In questi giorni ho letto diversi interventi sulla strategia comunicativa dell’attivista conservatore americano Charlie Kirk che andava a parlare nei vari campus universitari per dialogare con gli studenti sui più svariati argomenti. Abbiamo appreso, che lo seguivano in molti convinti dalle sue argomentazioni, che non erano di poco conto a cominciare dal rispetto della vita contro l’aborto, del matrimonio tradizionale rispetto a quello tra lo stesso sesso, la sua critica all’ideologia del Gender. Temi che portano a scontrarsi facilmente con tutto quel marasma di associazionismo esplosivo che va dal transgender ai Black Lives Matter, alle femministe pro-aborto, agli anarcocomunisti, ai transantifa e pro-Pal, tutti più o meno giovinastri che usano la violenza più estrema.
Ricordo che nel 2020 dopo la morte del nero George Floyd, nelle manifestazioni di protesta di questi signori, ci furono 30 morti e 14mila arresti e danni alle proprietà per 2 miliardi. Con questa situazione non è facile poter esprimere le proprie idee magari opposte a tutto questo culturame ben presente per esempio nelle università americane. Ecco perché non c’è da meravigliarsi della notizia inquietante pubblicata il 19 settembre scorso dal blog Ifamnews. (International Family News) di un Rapporto dove rivela che l’88% degli studenti universitari teme di esprimere le proprie vere convinzioni.
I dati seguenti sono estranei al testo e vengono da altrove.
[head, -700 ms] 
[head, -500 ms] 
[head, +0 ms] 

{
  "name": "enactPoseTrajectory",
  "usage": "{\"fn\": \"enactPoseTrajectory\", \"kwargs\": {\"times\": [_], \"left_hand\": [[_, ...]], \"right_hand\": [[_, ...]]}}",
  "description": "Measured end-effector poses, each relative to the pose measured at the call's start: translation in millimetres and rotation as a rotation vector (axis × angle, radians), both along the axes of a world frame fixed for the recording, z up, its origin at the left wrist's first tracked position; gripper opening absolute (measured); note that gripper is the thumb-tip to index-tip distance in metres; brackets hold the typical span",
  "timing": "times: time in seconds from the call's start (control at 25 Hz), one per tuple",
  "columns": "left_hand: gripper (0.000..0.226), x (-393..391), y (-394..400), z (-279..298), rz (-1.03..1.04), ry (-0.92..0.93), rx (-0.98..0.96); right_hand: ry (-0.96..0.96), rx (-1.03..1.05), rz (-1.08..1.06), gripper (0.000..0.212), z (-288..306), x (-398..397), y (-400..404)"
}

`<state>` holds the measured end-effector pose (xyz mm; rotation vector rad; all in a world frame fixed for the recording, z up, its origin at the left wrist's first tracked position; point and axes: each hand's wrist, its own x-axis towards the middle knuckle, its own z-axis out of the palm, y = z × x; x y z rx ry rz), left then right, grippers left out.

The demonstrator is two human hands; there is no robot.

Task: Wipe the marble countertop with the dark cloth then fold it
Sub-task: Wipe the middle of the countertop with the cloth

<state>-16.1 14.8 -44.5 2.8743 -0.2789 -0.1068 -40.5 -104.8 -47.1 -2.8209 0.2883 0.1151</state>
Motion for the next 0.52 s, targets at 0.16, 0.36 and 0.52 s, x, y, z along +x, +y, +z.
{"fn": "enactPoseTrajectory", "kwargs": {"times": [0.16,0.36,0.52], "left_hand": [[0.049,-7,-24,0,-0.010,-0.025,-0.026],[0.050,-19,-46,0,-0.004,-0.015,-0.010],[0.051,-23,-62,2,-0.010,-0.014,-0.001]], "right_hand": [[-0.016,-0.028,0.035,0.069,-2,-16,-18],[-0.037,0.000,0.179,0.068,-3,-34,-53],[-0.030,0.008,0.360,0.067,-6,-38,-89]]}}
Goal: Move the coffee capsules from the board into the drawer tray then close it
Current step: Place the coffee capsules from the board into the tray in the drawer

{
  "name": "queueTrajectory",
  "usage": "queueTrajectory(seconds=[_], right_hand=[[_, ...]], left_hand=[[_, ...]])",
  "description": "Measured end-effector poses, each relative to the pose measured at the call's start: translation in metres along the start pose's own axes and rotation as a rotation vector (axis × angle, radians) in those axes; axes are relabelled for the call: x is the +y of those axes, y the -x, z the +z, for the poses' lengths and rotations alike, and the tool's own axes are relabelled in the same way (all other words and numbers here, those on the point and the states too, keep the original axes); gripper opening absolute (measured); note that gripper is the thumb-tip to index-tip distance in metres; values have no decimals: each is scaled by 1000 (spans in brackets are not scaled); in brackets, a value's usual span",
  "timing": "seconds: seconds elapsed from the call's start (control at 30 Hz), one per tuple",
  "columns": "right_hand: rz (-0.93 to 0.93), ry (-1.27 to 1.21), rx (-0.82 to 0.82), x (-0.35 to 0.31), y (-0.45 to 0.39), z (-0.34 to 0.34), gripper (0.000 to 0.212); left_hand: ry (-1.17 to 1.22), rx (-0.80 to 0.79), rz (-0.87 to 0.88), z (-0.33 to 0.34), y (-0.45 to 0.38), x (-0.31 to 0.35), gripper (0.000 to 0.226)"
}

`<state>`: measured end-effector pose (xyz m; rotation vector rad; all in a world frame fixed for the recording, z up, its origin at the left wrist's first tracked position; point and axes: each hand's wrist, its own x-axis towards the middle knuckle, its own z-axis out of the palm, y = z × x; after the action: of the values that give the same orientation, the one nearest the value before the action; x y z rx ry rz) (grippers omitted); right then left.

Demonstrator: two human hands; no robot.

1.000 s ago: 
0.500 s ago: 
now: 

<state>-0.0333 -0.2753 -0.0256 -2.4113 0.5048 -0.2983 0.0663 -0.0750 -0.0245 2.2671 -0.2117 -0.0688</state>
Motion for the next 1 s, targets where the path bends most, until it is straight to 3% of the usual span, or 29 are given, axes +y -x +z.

Praticamente questi studenti universitari affermano “di aver finto di sostenere idee più progressiste o liberali di quanto non credano realmente, tutto in nome dell’integrazione sociale o per assicurarsi il successo accademico”. I risultati provengono da interviste confidenziali con oltre 1.400 studenti della Northwestern University e dell’Università del Michigan. L’indagine mostra una forte pressione sugli studenti a conformarsi. Circa il 78% degli intervistati afferma di autocensurarsi sull’identità di genere, il 72% sulla politica e il 68% sui valori familiari. La maggior parte degli studenti non è d’accordo con l’idea che l’identità di genere dovrebbe prevalere sul sesso biologico in ambiti come lo sport, l’assistenza sanitaria o i dati pubblici—ma la maggior parte non è disposta a parlare apertamente. Questa riluttanza riflette la paura di ritorsioni sociali o accademiche per questo nascondono le proprie opinioni. Più di un terzo si descrive come “moralmente confuso”, incerto se parlare onestamente valga la potenziale esclusione. E questo comportamento adattivo non si limita alla classe—si estende ad amici e relazioni, dove molti evitano di discutere convinzioni profondamente radicate, tipo religiose.
Lo studio evidenzia una crisi nell’istruzione superiore: invece di promuovere un dibattito robusto, i campus stanno spingendo un’ortodossia predefinita che impone la conformità al partito del politicamente corretto. Ciò mina la libertà accademica, danneggia lo sviluppo morale degli studenti e indebolisce le libertà fondamentali radicate nella verità e nella libertà di parola. Charlie Kirk ha cercato di contrastare questa dittatura culturale. Naturalmente questa tendenza è presente anche nelle nostre università, non solo, nella società, c’è gente che si autocensura per non apparire in un certo modo. Prendiamo il caso dei social, su facebook, ci sono “amici” che si privano di mettere un “mi piace” su un mio intervento, o perché non vogliono compromettersi, allora fanno finta di niente. È probabile che molti condividono le mie posizioni, ma hanno timore di esporsi per non essere etichettati come di destra.